*Assigned task:*
Your copy should match the records exactly, except that no pictures appear in it.

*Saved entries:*
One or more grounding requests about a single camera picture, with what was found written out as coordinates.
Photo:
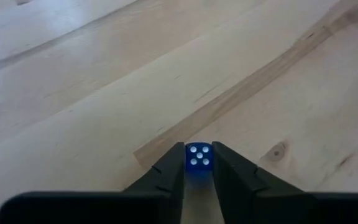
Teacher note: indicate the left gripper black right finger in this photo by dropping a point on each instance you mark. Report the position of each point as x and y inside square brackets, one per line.
[259, 202]

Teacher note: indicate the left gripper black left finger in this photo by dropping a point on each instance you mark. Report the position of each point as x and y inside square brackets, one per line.
[135, 205]

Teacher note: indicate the small blue die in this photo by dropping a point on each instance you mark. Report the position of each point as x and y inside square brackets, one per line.
[199, 157]

*Result of the task:*
One or more grounding requests about a single camera picture, with what was found written out as coordinates.
Photo:
Teacher note: indicate the left gripper black right finger in this photo by dropping a point on each instance you mark. Report the position of each point as x and y inside square brackets, one per line.
[259, 202]

Teacher note: indicate the left gripper black left finger in this photo by dropping a point on each instance you mark. Report the position of each point as x and y inside square brackets, one per line.
[135, 205]

Teacher note: indicate the small blue die in this photo by dropping a point on each instance you mark. Report the position of each point as x and y inside square brackets, one per line.
[199, 157]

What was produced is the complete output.